CHAPTER 3 | BETADINE

598 67 27
                                    

Sebelum baca jangan lupa vote dan komennya yaw!

Yang belum follow aku, follow dulu sini Caaay_

———

Danan keluar dari kamar mandi dengan kondisi seragam basah dan rambut lepek. Hal tersebut menjadikannya perhatian para murid yang sedang menikmati jam kosong dengan bermain di koridor sambil duduk-duduk di bangku depan kelas masing-masing. Kondisi Danan mengundang tawa mereka, apalagi ditambah cara jalan Danan yang pincang.

"Iih gembel banget anjing."

"Hahaha...."

"Gembel dilarang sekolah."

"Ngaku, lo! Lo abis cuci muka pake air kloset kan?"

"Bau bangke."

"Hahaha... ih awas-awas nanti kita ketularan bau."

Mereka tertawa seolah hal itu adalah sebuah lelucon, padahal sebenarnya tidak ada yang lucu dari kondisi Danan.

Mendenger cercaan dari mereka Danan hanya menunduk. Bibirnya terkatup rapat, ia tidak berani untuk membantah ataupun melawan. Danan diam-diam mengendus tubuhnya sendiri. Namun, ia tidak mencium kalau dirinya mengeluarkan bau seperti yang mereka katakan. Ia tidak bau badan, kondisinya hanya basah. Teman-temannya mengatakan itu hanya untuk merendahkannya. Teman?

Sepertinya mereka tidak sedekat itu sampai-sampai menganggap Danan sebagai seorang teman. Sampai saat ini Danan belum menemukan seseorang yang mau berteman dengannya.

Danan tetap berjalan menyusuri koridor dengan kondisi jalannya yang khas—terseok-seok lantaran kondisi kakinya memang tidak sesempurna orang lain. Belum habis bermain-main dengan Danan, ada beberapa murid yang berjalan di belakang Danan dan menirukan cara Danan berjalan hingga semakin mengundang gelak tawa. Sekali lagi, kekurangan Danan dijadikan bahan bercandaan.

Danan kembali ke kelas, ia memilih duduk diam di bangkunya. Ia menyapukan pandangan ke setiap sudut ruang dan memperhatikan suasa kelas yang ramai oleh segala tingkah laku teman sekelasnya. Tidak hanya kelasnya yang sedang jam kosong, melainkan semua kelas, karena sekolah masih dalam event class meeting.

Di dalam kelas, Danan diam sambil memperhatikan. Ada yang sedang rebahan sambil scroll tiktok, ada yang duduk di bangku paling pojok sambil mabar, ada yang sedang memoleskan make up ke wajahnya, ada yang sedang bergerombol sambil gibah, ada yang duduk berdua sambil pacarana di depan kelas, ada juga yang sedang—

"Bayar kas!" Tagih seorang gadis yang membawa buku berbentuk persegi panjang berisi semua nama siswa di kelas serta catatan kas.
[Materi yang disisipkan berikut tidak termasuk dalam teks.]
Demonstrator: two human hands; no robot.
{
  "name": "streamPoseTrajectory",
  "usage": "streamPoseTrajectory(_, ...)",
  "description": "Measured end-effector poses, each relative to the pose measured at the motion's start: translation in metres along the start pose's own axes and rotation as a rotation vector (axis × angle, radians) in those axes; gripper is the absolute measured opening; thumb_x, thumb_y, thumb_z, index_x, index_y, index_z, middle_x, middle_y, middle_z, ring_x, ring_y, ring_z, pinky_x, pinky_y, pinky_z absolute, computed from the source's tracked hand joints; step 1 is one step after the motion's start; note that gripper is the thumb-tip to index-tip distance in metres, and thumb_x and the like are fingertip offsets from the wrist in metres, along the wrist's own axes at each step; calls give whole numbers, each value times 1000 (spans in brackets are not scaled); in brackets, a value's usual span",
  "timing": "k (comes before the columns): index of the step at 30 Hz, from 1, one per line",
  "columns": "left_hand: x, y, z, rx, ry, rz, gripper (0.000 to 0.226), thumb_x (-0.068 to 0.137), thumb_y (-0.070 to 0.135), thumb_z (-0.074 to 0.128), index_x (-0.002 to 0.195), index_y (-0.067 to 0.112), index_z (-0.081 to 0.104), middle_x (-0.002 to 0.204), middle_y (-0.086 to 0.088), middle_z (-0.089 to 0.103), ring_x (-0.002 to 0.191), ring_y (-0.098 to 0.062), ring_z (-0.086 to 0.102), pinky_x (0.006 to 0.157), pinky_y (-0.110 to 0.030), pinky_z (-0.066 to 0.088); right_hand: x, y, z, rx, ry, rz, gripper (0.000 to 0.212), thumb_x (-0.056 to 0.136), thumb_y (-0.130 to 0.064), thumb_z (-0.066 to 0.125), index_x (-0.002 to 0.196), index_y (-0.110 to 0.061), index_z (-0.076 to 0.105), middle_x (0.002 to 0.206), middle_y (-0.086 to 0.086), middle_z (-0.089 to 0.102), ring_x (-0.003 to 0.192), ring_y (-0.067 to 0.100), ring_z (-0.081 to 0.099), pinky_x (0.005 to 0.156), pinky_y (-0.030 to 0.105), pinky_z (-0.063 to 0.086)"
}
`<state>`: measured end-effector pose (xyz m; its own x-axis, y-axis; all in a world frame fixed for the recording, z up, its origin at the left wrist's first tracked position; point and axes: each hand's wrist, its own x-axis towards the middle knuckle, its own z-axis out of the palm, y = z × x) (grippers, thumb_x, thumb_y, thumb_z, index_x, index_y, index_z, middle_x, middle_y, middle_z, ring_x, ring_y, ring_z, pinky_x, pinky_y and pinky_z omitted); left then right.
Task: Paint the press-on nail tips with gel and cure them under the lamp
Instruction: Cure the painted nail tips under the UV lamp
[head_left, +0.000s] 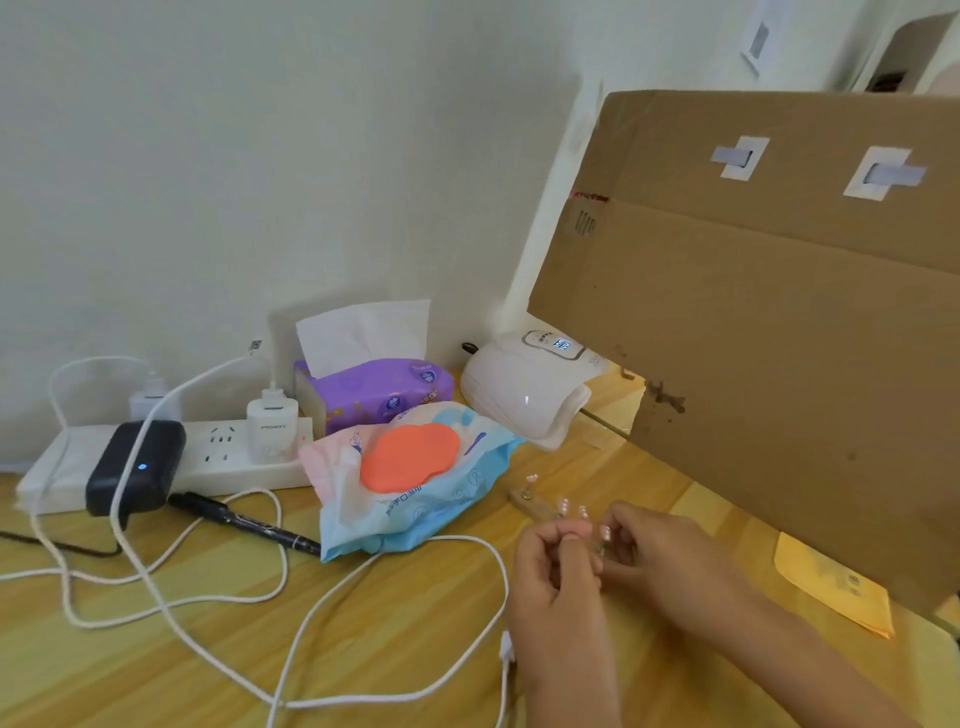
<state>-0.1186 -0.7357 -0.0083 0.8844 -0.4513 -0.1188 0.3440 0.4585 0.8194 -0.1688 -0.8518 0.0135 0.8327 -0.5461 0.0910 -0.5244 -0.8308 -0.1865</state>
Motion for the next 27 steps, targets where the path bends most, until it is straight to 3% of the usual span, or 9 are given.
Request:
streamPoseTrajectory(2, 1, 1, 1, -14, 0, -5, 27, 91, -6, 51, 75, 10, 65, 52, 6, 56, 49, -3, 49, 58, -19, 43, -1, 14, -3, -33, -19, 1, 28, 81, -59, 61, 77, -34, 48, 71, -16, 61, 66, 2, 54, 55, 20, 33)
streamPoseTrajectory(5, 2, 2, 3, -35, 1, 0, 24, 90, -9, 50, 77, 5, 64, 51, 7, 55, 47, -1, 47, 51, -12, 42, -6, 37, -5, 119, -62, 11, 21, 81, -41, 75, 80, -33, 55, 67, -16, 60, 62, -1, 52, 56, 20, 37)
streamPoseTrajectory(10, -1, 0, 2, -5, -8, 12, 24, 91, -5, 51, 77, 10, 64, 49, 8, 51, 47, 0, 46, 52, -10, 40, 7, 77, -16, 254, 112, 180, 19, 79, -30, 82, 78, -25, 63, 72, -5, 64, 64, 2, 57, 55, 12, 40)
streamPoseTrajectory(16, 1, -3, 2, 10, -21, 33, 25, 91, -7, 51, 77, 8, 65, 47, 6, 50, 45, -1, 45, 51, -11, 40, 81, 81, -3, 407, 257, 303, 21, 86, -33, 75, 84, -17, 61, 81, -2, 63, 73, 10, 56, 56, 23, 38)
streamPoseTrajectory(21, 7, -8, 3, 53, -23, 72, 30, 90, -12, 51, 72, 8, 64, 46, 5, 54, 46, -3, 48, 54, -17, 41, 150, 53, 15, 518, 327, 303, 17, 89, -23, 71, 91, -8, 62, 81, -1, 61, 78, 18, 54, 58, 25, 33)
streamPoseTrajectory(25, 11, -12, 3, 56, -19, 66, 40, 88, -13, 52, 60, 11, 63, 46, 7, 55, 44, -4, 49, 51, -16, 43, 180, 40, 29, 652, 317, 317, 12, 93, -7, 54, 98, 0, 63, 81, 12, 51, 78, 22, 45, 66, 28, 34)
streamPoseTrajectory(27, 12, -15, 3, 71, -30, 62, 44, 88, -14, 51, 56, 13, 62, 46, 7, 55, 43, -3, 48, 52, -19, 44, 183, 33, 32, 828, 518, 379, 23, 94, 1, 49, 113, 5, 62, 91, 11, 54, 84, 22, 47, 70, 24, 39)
ANYELIN LUBBY—nama yang terbordir pada dada kiri seragam gadis dengan gaya rambut dikuncir kuda tersebut. Gadis itu memiliki warna mata coklat tua, kedua bola matanya dipayungi oleh sepasang bulu mata lentik serta alis tebal yang hampir menyatu, hidungnya mancung, bibirnya berwarna merah muda, wajahnya mungil serta seluruh kulit tubuhnya putih bersih. Dari visualnya saja pasti banyak yang bisa menebak kalau dia memiliki darah campuran Timur Tengah.

Danan mengeluarkan uang dua ribu dari kantung seragam kemejanya kemudian menyerahkannya pada Anye. Ia tidak pernah telat membayar kas.

"Basah banget." Anye melebarkan uang dua ribuan tersebut.

Tanpa mengucapkan satu patah kata pun, Danan hanya menunduk. Seragamnya basah, karena itu uang di sakunya juga ikutan basah.

Anye menatap Danan dari dada hingga kepala, di mata Anye, kondisi Danan benar-benar mencerminkan kalau dia tidak terawat dengan baik, penampilannya seperti gembel, memprihatinkan.